ACTIVITY: Extract each line of the data and write it out again exactly.
Start of DATA SHOWN
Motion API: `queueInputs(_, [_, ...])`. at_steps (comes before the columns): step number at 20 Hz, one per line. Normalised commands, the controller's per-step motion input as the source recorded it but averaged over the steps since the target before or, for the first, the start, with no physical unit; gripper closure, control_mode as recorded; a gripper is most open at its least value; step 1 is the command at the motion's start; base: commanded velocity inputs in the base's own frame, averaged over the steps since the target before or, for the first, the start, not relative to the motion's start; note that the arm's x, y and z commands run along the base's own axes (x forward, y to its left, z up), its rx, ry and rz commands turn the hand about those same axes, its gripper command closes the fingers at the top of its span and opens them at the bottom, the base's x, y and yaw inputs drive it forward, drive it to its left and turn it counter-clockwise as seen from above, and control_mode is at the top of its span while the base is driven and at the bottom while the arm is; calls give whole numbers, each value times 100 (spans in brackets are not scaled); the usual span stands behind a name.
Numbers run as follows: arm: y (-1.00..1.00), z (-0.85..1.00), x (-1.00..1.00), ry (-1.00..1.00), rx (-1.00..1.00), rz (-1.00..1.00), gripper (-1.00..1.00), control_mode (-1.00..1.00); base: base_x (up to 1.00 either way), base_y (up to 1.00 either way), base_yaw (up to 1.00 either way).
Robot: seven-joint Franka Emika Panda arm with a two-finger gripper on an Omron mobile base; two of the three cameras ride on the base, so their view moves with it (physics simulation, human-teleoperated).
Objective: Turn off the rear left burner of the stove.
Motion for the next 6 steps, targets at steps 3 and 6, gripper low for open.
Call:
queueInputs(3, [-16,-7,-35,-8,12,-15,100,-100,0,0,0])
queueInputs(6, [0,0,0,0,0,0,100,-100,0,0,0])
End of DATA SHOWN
RESPONSE:
Motion API: `queueInputs(_, [_, ...])`. at_steps (comes before the columns): step number at 20 Hz, one per line. Normalised commands, the controller's per-step motion input as the source recorded it but averaged over the steps since the target before or, for the first, the start, with no physical unit; gripper closure, control_mode as recorded; a gripper is most open at its least value; step 1 is the command at the motion's start; base: commanded velocity inputs in the base's own frame, averaged over the steps since the target before or, for the first, the start, not relative to the motion's start; note that the arm's x, y and z commands run along the base's own axes (x forward, y to its left, z up), its rx, ry and rz commands turn the hand about those same axes, its gripper command closes the fingers at the top of its span and opens them at the bottom, the base's x, y and yaw inputs drive it forward, drive it to its left and turn it counter-clockwise as seen from above, and control_mode is at the top of its span while the base is driven and at the bottom while the arm is; calls give whole numbers, each value times 100 (spans in brackets are not scaled); the usual span stands behind a name.
Numbers run as follows: arm: y (-1.00..1.00), z (-0.85..1.00), x (-1.00..1.00), ry (-1.00..1.00), rx (-1.00..1.00), rz (-1.00..1.00), gripper (-1.00..1.00), control_mode (-1.00..1.00); base: base_x (up to 1.00 either way), base_y (up to 1.00 either way), base_yaw (up to 1.00 either way).
Robot: seven-joint Franka Emika Panda arm with a two-finger gripper on an Omron mobile base; two of the three cameras ride on the base, so their view moves with it (physics simulation, human-teleoperated).
Objective: Turn off the rear left burner of the stove.
Motion for the next 6 steps, targets at steps 3 and 6, gripper low for open.
Call:
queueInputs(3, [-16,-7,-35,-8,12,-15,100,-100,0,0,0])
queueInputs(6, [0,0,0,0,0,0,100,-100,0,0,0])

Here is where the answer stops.